# WHAT YOU ARE ASKED TO DO
Only one number is wanted: the count of lines in the records below that hold the word "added".

# RECORDED DATA
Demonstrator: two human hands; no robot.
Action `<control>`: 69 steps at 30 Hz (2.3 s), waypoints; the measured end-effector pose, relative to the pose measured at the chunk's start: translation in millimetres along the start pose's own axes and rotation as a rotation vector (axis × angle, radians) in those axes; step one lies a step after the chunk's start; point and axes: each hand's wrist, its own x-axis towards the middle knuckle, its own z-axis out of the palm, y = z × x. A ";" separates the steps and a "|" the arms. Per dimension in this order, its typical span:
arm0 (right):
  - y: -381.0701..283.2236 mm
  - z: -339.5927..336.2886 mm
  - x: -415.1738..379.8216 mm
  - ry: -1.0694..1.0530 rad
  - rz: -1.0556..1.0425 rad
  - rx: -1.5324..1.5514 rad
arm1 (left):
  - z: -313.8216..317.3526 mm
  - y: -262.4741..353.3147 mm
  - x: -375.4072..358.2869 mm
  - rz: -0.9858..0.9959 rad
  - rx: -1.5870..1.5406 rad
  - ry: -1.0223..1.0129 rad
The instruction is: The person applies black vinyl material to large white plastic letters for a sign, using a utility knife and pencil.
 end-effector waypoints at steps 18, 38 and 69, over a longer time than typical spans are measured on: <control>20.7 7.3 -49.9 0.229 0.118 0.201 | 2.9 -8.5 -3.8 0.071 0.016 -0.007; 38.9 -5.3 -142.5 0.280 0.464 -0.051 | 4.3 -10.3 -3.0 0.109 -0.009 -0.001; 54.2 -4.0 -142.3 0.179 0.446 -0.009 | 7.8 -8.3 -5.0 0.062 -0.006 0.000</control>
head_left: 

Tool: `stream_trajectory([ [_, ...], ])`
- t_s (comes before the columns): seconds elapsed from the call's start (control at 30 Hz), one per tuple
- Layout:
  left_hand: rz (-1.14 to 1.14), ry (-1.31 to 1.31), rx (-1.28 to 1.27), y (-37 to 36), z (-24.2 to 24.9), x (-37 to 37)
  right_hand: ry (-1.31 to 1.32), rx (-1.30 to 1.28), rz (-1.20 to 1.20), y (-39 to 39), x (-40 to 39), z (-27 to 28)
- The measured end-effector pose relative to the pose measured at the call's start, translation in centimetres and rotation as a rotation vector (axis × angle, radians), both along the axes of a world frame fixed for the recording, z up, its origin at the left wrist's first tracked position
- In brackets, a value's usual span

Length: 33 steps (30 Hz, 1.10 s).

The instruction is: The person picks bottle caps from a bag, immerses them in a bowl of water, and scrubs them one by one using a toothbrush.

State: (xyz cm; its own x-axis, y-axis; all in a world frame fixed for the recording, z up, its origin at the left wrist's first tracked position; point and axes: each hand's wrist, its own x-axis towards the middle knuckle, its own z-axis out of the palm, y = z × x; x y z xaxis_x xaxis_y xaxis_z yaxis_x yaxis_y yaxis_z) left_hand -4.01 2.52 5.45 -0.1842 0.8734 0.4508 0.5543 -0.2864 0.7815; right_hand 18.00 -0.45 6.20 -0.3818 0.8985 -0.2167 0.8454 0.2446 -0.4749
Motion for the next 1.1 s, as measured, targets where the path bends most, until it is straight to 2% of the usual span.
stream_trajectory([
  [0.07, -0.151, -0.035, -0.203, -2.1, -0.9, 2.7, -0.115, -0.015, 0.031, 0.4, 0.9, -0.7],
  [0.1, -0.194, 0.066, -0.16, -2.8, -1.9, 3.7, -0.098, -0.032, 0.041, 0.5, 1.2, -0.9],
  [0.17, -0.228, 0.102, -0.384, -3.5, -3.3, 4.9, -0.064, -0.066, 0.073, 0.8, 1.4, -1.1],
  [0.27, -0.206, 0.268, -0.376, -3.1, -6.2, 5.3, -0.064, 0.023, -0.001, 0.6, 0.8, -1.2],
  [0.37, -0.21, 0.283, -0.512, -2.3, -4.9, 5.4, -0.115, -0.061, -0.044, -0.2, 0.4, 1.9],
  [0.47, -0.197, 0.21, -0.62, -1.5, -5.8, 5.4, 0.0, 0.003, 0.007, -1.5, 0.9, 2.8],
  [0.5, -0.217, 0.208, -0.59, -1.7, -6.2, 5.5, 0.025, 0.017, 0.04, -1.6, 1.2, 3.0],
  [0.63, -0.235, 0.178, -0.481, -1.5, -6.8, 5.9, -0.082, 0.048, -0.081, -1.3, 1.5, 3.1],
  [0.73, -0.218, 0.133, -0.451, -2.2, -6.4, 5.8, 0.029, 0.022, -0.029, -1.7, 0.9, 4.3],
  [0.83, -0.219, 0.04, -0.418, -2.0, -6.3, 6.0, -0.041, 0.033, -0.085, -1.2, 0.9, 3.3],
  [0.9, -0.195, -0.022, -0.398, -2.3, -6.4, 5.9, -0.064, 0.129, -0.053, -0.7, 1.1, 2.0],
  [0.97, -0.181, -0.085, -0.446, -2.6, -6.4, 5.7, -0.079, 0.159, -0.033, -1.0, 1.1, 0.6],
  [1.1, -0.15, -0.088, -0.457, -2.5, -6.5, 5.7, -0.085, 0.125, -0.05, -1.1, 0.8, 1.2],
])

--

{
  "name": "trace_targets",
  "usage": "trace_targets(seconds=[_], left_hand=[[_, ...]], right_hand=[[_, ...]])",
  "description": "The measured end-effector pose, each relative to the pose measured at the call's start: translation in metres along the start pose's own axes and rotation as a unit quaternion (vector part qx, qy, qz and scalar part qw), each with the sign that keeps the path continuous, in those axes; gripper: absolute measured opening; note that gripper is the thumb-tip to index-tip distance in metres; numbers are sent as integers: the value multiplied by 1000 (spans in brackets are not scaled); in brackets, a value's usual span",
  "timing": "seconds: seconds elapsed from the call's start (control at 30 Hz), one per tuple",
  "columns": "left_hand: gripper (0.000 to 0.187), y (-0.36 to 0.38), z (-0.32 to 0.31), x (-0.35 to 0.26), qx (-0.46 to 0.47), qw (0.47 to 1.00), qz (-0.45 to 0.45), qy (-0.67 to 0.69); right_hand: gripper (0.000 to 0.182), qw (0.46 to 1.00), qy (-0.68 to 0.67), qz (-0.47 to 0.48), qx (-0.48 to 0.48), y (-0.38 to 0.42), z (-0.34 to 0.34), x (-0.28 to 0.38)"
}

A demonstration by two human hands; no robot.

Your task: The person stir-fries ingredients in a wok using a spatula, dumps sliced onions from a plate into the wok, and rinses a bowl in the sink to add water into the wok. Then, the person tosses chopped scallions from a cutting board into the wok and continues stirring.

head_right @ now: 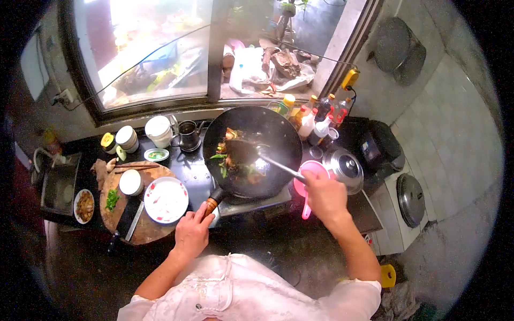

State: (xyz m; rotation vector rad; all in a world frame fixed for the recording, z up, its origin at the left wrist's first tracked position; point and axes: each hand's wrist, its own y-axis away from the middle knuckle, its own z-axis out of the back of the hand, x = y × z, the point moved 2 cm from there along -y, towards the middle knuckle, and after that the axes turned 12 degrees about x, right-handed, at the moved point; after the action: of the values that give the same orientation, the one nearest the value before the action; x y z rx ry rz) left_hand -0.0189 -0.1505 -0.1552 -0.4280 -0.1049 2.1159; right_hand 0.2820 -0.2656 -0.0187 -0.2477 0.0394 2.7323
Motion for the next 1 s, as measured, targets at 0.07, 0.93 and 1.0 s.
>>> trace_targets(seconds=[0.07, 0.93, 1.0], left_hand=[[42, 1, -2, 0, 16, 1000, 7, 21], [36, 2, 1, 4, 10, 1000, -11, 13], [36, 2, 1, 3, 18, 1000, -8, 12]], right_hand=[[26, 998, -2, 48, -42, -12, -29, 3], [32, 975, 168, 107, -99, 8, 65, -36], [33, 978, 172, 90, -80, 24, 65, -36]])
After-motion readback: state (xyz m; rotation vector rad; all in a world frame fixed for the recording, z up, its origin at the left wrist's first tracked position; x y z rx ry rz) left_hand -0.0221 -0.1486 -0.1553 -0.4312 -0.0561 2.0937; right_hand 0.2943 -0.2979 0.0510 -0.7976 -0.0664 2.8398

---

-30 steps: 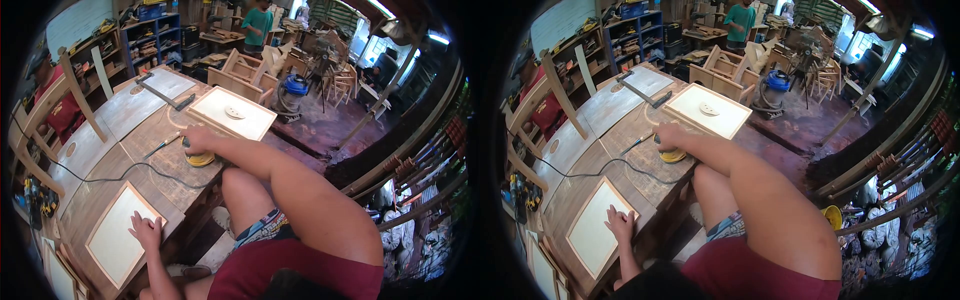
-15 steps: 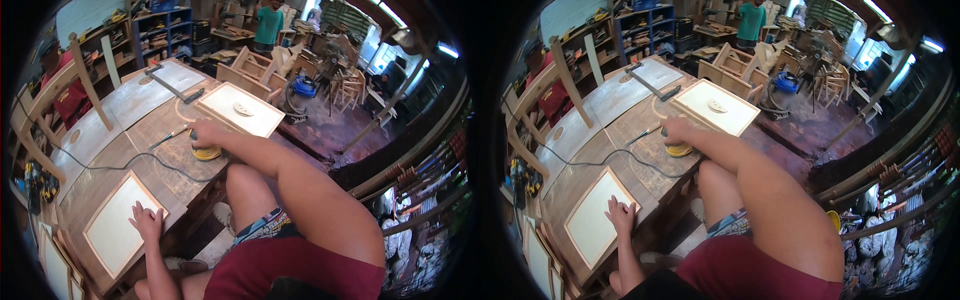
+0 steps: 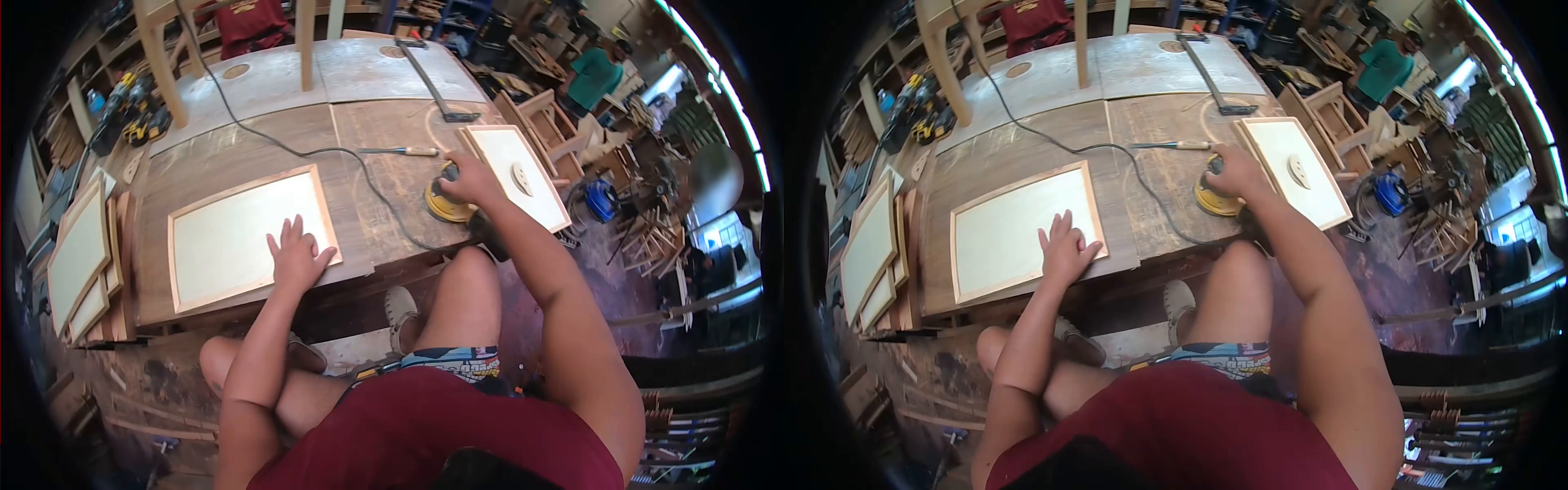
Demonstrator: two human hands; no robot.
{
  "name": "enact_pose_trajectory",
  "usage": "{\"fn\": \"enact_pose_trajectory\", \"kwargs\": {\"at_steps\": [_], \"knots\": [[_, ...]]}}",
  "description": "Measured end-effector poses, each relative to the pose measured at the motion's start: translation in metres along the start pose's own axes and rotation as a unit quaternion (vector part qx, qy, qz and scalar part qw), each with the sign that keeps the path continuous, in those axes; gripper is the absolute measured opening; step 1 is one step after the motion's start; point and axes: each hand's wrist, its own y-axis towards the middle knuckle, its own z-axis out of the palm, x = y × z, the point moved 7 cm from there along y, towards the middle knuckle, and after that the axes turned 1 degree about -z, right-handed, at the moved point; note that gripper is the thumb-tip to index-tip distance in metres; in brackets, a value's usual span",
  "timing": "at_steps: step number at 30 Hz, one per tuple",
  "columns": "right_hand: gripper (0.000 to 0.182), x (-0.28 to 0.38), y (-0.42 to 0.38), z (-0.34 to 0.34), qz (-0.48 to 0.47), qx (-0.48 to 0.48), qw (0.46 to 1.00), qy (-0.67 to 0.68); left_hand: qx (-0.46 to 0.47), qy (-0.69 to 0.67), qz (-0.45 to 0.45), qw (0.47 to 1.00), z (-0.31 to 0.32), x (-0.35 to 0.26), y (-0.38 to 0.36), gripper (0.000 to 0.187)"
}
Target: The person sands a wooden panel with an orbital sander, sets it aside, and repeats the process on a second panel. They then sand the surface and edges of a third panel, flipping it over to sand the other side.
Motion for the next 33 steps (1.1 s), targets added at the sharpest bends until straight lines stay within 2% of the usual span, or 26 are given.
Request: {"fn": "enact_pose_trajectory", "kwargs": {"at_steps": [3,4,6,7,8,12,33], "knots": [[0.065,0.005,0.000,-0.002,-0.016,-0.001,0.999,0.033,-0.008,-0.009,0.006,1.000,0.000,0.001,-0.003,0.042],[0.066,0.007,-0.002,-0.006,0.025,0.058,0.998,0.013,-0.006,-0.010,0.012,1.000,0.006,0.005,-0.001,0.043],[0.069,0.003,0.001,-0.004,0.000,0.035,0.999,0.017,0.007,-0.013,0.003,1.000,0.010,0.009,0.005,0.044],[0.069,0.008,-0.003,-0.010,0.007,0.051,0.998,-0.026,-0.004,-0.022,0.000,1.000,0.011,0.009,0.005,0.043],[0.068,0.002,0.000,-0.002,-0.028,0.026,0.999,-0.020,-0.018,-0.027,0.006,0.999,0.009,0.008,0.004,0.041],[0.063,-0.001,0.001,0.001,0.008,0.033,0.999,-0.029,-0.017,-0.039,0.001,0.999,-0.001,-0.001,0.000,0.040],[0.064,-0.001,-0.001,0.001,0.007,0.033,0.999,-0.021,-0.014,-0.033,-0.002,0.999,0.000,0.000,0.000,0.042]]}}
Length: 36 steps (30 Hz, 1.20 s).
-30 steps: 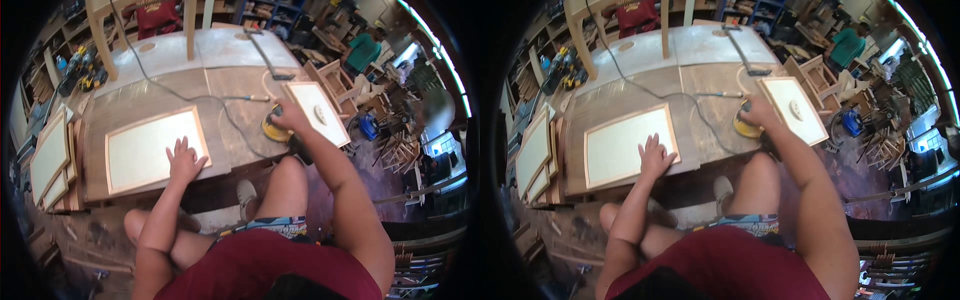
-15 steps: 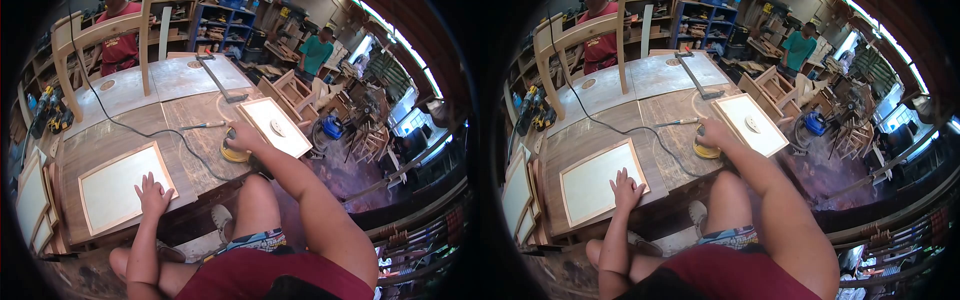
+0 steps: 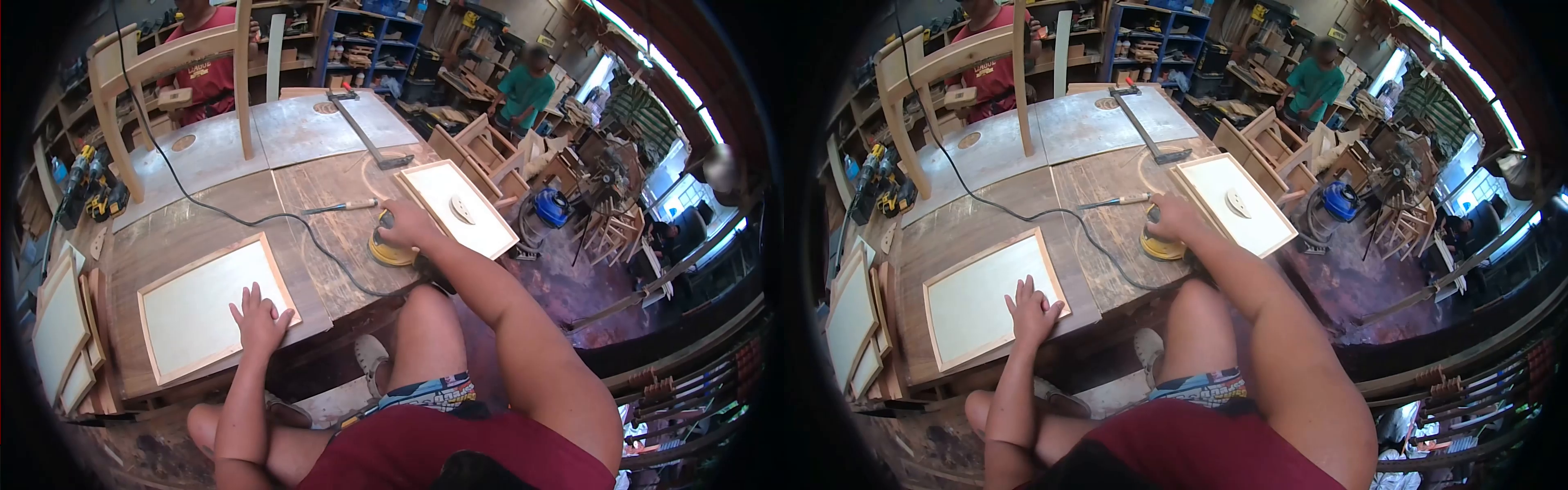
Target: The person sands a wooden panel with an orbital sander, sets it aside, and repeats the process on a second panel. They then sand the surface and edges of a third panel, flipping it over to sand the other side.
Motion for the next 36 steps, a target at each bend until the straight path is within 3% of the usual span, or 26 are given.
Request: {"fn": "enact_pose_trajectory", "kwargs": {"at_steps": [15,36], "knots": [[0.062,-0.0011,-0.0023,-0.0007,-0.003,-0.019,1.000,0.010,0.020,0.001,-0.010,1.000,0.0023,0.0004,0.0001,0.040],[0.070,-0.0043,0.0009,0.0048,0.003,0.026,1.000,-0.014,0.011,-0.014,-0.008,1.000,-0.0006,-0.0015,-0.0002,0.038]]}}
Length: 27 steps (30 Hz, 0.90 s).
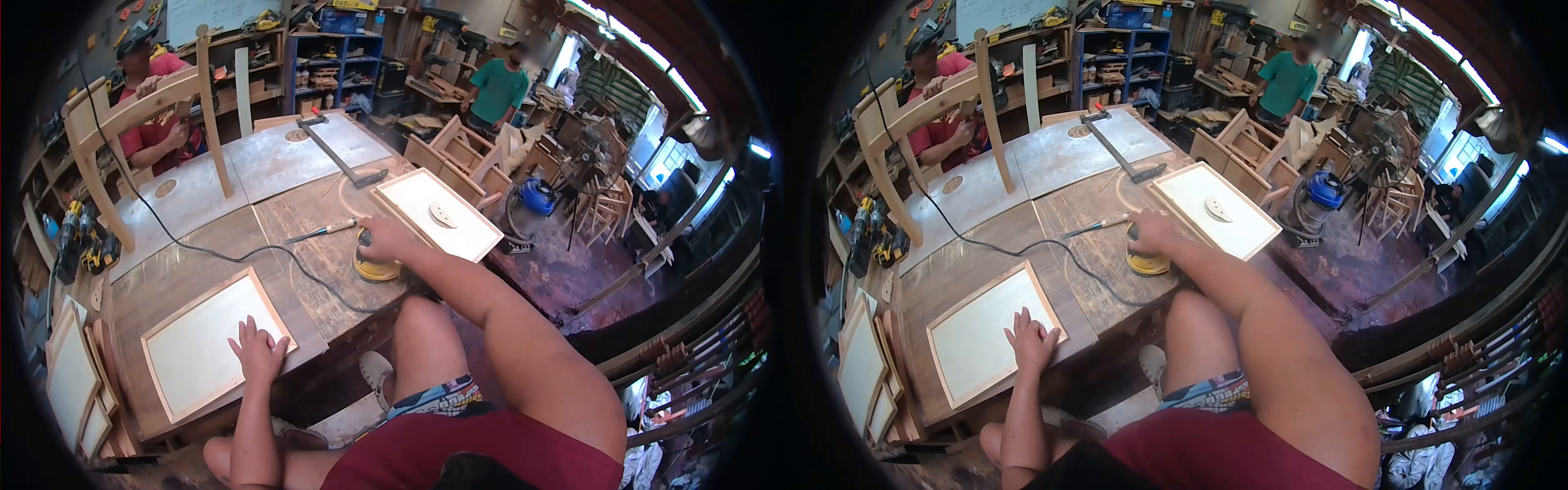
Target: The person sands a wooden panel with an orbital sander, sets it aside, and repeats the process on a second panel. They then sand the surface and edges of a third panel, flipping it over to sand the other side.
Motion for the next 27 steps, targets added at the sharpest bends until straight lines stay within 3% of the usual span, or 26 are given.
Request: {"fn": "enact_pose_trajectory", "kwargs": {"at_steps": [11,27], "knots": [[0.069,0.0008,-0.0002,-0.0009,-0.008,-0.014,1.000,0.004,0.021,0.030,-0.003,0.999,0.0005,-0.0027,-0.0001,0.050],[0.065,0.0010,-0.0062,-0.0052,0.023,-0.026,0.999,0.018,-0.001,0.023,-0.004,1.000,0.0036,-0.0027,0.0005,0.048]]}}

# ANSWER BELOW
2